- Meeting abstract
- Open Access
The impact of sustained hyperglycemia, metabolic memory and hba1c variability in the development of chronic complications in patients with type 1 diabetes
Diabetology & Metabolic Syndromevolume 7, Article number: A29 (2015)
Sustained hyperglycaemia has been linked to the development of chronic complications of type 1 diabetes (T1D) in most populations, especially if it occurs in the first few yrs. of the disease. However, this has been poorly studied in the Brazilian multi-ethnic population.
To assess if there is an association between the development of chronic complications (retinopathy-DR, nephropathy-DN, peripheral neuropathy– PN and cardiac autonomic neuropathy-CAN) in patients with T1D and 1) the mean glycated Haemoglobin during their follow-up since diabetes onset (mHbA1c); 2) the standard deviation (SD) of HbA1c over this period, 3) the HbA1c in the first 3 yrs. of disease (1st 3 yr.) and 4) the current HbA1c.
Materials and methods
This retrospective study included patients with T1D ≥5 yrs. that were followed in a specialized center.

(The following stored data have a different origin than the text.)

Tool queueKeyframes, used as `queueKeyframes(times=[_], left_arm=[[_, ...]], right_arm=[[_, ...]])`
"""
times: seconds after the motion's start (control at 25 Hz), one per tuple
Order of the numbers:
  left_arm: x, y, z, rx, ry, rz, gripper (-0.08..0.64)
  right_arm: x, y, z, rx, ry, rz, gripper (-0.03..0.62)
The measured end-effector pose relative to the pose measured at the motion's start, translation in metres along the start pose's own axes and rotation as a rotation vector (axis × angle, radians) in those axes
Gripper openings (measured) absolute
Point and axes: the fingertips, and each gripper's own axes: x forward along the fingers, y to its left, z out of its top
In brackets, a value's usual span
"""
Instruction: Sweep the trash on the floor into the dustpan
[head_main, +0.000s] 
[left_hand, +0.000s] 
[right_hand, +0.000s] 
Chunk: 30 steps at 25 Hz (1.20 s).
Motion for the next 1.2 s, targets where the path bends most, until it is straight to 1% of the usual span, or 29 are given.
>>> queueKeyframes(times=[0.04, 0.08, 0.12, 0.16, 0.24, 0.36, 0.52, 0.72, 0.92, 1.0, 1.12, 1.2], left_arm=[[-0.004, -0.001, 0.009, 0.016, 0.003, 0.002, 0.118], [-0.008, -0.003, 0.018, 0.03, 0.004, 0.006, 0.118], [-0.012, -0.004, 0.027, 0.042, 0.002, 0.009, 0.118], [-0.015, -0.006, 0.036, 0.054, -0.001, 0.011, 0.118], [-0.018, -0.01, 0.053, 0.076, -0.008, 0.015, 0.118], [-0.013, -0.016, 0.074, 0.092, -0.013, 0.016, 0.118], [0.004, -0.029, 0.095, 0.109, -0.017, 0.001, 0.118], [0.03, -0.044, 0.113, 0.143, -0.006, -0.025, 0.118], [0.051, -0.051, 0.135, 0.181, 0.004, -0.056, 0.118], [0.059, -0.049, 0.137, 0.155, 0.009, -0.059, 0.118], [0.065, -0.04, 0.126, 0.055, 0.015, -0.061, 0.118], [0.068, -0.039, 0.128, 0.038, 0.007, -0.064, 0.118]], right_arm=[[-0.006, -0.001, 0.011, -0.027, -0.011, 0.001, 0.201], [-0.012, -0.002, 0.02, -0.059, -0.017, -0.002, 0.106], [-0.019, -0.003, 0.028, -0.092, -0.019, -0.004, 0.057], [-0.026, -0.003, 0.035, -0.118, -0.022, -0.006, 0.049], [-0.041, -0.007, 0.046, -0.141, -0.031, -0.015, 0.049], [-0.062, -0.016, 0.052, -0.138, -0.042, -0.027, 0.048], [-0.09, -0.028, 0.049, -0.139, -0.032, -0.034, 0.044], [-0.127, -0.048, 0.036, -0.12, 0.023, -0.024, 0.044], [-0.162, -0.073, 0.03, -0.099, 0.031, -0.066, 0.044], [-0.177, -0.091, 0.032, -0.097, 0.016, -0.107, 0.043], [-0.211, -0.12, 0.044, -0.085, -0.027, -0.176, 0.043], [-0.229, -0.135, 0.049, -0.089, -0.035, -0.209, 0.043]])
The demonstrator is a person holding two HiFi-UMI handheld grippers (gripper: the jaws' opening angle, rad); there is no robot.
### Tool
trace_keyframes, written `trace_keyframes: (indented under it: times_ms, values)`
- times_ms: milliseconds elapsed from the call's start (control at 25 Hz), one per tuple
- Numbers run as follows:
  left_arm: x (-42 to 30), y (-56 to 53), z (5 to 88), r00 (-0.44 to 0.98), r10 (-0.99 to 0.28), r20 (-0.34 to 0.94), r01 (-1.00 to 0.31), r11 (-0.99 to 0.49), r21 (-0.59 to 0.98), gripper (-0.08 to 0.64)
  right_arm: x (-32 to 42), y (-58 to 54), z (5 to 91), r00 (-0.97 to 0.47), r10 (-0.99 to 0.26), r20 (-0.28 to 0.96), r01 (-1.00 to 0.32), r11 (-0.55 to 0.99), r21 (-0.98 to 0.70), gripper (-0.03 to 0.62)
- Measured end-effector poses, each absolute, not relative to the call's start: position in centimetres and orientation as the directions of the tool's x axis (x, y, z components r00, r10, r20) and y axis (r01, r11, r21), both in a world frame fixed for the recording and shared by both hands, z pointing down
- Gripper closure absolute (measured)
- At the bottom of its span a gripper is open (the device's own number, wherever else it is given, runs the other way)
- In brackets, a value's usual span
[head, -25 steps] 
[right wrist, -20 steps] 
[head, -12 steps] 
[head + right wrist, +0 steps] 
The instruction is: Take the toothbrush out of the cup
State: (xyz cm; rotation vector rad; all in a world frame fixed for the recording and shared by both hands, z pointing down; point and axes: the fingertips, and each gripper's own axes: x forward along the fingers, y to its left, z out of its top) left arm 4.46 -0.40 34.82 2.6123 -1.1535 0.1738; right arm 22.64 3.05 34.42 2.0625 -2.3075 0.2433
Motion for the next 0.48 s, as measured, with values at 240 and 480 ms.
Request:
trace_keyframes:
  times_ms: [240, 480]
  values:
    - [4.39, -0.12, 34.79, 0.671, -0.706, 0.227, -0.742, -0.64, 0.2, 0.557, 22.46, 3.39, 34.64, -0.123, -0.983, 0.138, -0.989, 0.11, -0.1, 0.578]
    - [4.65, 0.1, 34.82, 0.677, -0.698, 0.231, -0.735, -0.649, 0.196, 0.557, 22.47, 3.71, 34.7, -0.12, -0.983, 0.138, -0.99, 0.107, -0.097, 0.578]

Epidemiological, clinical and laboratory data were obtained by reviewing the medical charts. mHbA1c, HbA1c in the 1st 3 yr of T1D and SD of HbA1c were calculated. DR was evaluated by ophthalmoscopy. Increased urinary albumin excretion (IUAE) was defined according to the ADA criteria. CAN was diagnosed through a Questionnaire and Variability of heart rate tests. PN was defined by Neuropathy Symptoms Score and Neuropathy Disability Scores.
199 patients were assessed (54.7% women) with mean age and T1D duration of 27.9±9.7, 17.1±7.3 yrs., respectively. Their mean mHbA1c was 8.38±1.58%. DR, IUAE, PN and CAN were seen in 10.8% (12/111), 17.7% (33/188), PN in 35% (23/64) and CAN in 31.3% (33/107). Patients with IUAE had higher mHbA1c levels than others (8.95±1.53 vs. 7.99±1.18; p=0.010). MhbA1c also differed between those with PN and others (9.12±1.82 vs. 7.65±0.93; p=0.001). Although there was no association between mHbA1c and DR, the mean HbA1c in the last 10 yrs. was higher in those with DR than others (7.98±1.25 vs. 9.68±1.85; p=0.001). The SD of HbA1c was also higher in those with DR and CAN than those without these complications (p=0.004 and p=0.003, respectively). The HbA1c 1st 3yr. was higher in patients with DR (12.41±5.06 vs. 7.33±0.86; p=0.001) and in those with DN (9.35±0.45 vs. 7.71±0.81; p=0.036) than others. Current HbA1c (8.35±1.56) was not associated with either of these complications.
Sustained hyperglycemia, especially in the first years of the disease, and HbC1c variability over time have been linked to the development of chronic complications in our population.